Stored data entries:

* * * * * * *

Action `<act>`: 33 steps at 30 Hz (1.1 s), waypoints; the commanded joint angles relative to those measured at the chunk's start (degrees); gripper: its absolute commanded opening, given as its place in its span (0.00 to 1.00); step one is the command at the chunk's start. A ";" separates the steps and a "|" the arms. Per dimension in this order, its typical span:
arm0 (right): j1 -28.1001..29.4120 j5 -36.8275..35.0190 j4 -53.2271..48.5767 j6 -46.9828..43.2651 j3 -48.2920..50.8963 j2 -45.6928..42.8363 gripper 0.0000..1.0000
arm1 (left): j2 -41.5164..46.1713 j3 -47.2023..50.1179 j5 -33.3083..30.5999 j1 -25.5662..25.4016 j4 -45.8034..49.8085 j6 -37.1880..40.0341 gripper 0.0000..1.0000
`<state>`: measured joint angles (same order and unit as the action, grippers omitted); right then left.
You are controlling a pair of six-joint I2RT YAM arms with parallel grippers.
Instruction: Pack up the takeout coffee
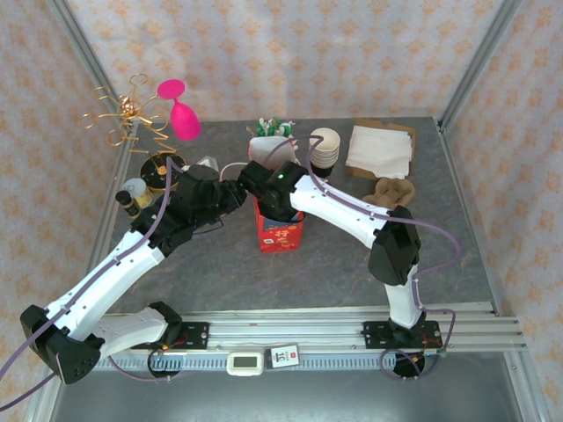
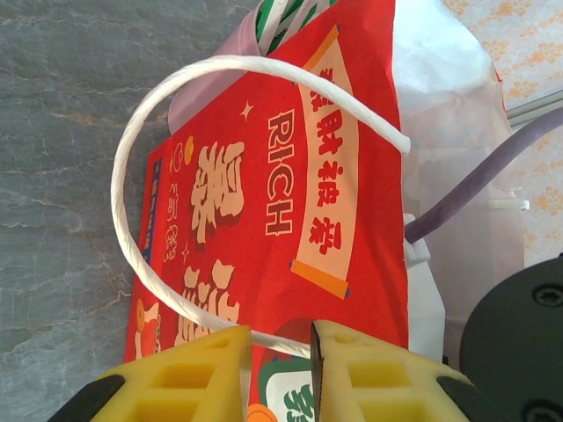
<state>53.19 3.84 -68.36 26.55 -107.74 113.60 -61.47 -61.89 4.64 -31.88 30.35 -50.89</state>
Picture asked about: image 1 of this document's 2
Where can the red carton box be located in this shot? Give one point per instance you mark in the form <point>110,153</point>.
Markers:
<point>281,239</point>

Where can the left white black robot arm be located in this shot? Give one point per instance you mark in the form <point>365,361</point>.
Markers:
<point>110,272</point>

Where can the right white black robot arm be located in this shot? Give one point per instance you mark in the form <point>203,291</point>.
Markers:
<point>334,206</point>

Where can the green white packets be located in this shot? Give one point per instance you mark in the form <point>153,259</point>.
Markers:
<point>275,127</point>

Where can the yellow jar with white lid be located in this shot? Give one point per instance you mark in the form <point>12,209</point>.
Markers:
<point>137,189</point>

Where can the stack of beige paper cups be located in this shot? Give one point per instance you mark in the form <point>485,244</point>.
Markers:
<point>325,138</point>

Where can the dark bottle with black cap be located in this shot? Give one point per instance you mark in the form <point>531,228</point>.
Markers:
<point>126,203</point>

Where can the pink plastic goblet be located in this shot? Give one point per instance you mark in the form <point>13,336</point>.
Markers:
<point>184,121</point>

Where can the white napkins on cardboard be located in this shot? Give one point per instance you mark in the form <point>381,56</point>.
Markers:
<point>360,171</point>

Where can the white napkin stack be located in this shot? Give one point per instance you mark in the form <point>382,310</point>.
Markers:
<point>378,149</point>

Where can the brown pulp cup carrier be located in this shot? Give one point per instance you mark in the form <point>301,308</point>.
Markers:
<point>391,191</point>

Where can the white digital timer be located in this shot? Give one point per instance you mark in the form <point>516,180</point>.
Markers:
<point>245,362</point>

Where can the white label card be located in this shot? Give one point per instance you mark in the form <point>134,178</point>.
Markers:
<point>285,357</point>

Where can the slotted metal strip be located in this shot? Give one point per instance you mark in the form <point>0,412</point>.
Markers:
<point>334,362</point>

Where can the grey metal panel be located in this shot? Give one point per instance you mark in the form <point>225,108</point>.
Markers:
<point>286,395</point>

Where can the left black mount plate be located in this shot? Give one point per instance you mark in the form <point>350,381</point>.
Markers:
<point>195,334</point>

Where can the black mount plate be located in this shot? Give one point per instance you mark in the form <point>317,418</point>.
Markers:
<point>195,334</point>
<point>374,332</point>

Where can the aluminium mounting rail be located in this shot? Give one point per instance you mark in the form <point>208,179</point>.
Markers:
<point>308,325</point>

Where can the right black mount plate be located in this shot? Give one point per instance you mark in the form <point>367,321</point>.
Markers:
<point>374,332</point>

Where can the aluminium frame post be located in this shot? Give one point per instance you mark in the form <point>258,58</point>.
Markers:
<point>88,57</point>
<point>479,57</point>

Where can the aluminium table edge rail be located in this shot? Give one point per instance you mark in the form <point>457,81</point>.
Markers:
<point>470,220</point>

* * * * * * *

What you have to do:
Set down, unchanged, only those lines above that fall between the line with "Where can the green" and the line with "<point>184,121</point>", the two end lines included.

Exercise solution:
Where can the green white packets be located in this shot? Give one point per instance you mark in the form <point>153,259</point>.
Markers:
<point>275,127</point>

Where can the yellow jar with white lid be located in this shot? Give one point per instance you mark in the form <point>12,209</point>.
Markers:
<point>137,189</point>

Where can the stack of beige paper cups be located in this shot? Give one point per instance you mark in the form <point>485,244</point>.
Markers:
<point>325,138</point>

Where can the dark bottle with black cap be located in this shot? Give one point per instance you mark in the form <point>531,228</point>.
Markers:
<point>126,203</point>

Where can the pink plastic goblet be located in this shot? Give one point per instance you mark in the form <point>13,336</point>.
Markers:
<point>184,121</point>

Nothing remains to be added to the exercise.